La Sentenza prende in considerazioni l’ipotesi del “socio” e del corrispettivo obbligo di dichiarazione. In particolare afferma senza mezzi termini il Consiglio di Stato che tale obbligo comunicativo ricade non solo in capo al socio di maggioranza “diretto”, ma anche nei confronti di quello “indiretto” o “derivato” in ragione di partecipazioni societarie incrociate. Si spiega meglio.

Nel caso di specie la società aggiudicataria – società per azioni – risultava partecipata con la minoranza dell’1% da una persona fisica (gravata da numerosi precedenti penali), e per il 99% da una Holding a responsabilità limitata. Il socio di maggioranza (la Holding, dunque), a sua volta, risultava partecipata al 100% da una S.A.S. (società in accomandita semplice) il cui amministratore era il medesimo socio di minoranza (persona fisica) della aggiudicataria. In pratica – e di fatto – l’amministratore della S.A.S. (ultimo anello della catena) rappresentava, per il tramite delle partecipazioni incrociate, il vero socio di maggioranza, pur non volendo egli formalmente comparire.

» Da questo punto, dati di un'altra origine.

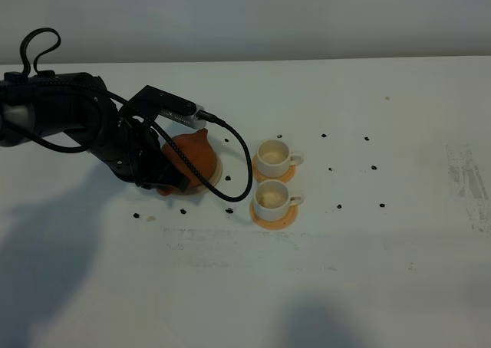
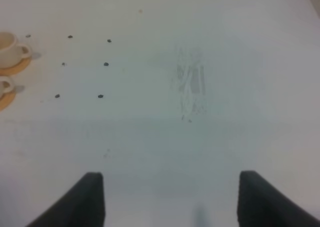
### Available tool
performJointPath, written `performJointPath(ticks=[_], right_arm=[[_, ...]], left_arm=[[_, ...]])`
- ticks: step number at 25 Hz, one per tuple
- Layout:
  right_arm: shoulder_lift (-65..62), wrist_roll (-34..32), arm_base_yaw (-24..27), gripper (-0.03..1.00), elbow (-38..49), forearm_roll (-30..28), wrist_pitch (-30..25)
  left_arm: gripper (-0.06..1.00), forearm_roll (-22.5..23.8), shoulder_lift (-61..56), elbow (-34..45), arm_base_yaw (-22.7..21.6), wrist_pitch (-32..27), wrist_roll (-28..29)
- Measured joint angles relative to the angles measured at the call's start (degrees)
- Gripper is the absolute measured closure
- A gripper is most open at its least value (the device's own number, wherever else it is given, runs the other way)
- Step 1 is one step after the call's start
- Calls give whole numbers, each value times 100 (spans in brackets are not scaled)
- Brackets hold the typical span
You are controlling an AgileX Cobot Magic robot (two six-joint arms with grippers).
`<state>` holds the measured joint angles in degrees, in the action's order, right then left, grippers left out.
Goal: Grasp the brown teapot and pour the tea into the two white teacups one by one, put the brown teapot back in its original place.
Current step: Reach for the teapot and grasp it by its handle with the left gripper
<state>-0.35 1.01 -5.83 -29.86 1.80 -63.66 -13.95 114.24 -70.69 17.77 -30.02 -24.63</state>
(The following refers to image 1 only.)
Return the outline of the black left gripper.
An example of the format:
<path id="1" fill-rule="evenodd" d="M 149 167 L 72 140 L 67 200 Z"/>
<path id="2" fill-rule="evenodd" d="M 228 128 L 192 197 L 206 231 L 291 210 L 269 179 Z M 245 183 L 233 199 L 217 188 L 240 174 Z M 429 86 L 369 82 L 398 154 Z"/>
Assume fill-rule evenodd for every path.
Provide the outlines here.
<path id="1" fill-rule="evenodd" d="M 159 193 L 185 192 L 190 180 L 162 153 L 150 126 L 156 117 L 153 114 L 139 121 L 132 110 L 126 116 L 117 110 L 104 112 L 95 156 L 124 182 L 145 189 L 159 188 Z"/>

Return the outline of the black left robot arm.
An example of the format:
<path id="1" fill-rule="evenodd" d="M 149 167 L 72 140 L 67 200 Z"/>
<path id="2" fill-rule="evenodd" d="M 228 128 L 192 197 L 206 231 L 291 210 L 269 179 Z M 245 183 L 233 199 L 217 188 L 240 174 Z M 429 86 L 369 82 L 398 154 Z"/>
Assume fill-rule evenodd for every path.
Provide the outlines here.
<path id="1" fill-rule="evenodd" d="M 155 119 L 166 109 L 196 108 L 146 85 L 117 107 L 118 97 L 88 73 L 1 82 L 1 145 L 34 142 L 59 153 L 89 152 L 124 182 L 144 189 L 185 190 L 189 178 L 160 148 Z"/>

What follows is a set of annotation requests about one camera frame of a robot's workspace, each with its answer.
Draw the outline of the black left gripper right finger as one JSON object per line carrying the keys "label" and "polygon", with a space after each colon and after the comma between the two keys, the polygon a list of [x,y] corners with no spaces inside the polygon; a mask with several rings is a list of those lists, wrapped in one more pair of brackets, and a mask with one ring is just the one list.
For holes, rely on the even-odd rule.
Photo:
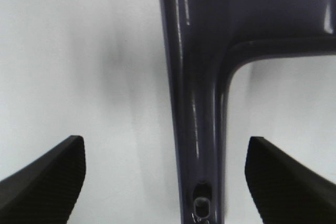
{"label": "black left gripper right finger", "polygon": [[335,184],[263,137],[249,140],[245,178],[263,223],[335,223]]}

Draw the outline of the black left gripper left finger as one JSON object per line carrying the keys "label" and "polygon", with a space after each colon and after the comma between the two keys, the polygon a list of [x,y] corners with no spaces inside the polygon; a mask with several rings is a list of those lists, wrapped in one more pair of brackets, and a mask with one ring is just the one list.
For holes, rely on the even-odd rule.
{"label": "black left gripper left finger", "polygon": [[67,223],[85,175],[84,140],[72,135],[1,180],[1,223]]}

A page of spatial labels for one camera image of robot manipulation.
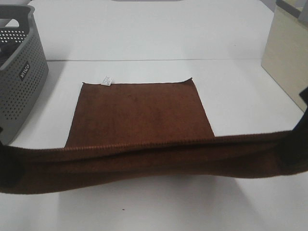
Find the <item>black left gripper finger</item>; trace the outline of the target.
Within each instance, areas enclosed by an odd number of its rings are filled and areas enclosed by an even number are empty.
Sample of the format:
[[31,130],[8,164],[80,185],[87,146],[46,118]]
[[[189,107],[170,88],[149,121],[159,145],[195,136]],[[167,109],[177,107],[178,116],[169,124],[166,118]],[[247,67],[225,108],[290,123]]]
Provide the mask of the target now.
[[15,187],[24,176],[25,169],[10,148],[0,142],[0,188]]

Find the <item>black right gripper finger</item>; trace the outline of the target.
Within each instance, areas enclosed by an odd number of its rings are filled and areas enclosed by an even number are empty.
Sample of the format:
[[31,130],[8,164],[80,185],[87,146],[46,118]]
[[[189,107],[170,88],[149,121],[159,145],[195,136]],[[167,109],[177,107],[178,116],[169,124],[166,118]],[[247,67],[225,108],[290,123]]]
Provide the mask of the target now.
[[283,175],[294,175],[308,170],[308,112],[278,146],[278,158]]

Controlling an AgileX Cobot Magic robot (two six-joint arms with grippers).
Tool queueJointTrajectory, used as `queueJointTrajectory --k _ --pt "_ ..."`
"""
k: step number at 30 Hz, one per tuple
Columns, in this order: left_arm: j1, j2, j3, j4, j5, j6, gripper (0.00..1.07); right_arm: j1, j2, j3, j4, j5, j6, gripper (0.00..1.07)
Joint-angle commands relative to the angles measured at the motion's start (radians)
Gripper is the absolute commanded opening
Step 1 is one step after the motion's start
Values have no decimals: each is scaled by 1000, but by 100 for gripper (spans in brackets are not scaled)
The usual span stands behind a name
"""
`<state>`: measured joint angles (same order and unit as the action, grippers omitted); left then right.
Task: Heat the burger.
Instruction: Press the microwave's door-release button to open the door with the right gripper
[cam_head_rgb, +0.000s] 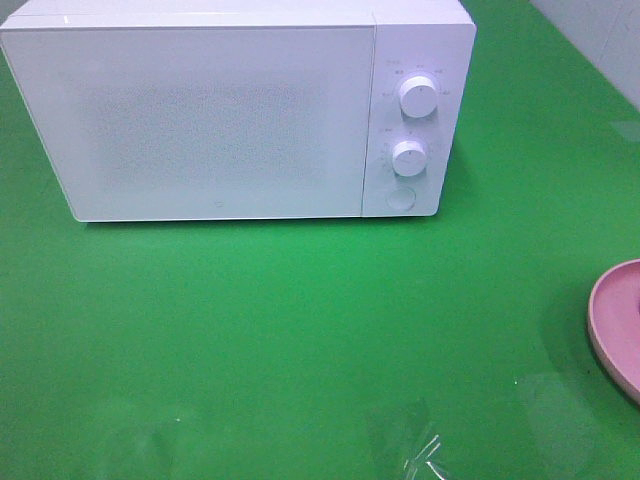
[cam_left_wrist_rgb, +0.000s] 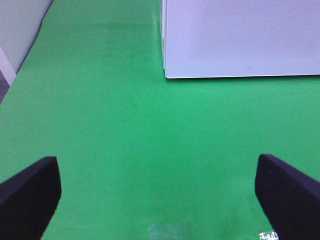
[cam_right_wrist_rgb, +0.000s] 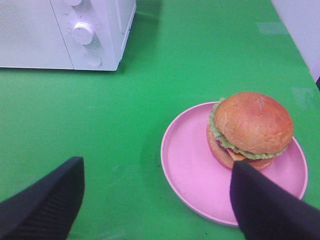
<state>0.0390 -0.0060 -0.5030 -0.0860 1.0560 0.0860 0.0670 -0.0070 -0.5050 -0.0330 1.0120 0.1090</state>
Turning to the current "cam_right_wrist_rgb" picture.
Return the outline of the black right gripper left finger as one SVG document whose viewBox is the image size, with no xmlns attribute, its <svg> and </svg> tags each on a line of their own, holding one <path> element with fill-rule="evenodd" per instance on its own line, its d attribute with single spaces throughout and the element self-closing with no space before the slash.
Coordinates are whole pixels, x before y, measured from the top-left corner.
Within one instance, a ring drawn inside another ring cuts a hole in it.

La “battaglia legale” volta a dirimere la questione veniva portata avanti dalla stessa ANAC la quale, sollecitando ed ottenendo la revoca della attestazione SOA della società, era riuscito a provare che il socio di maggioranza di fatto fosse riconducibile proprio alla persona fisica gravata, appunto, da numerosi precedenti penali.

Il Consiglio di Stato ha letteralmente sposato la prospettazione ANAC confermando che è obbligo di provvedere alle dichiarazioni in ordine ai reati ostativi anche da parte di chi, pur risultando socio di minoranza di una società partecipante a pubblica gara, ne detenga comunque il controllo indiretto attraverso un gioco di partecipazioni societarie (così detto approccio sostanzialistico).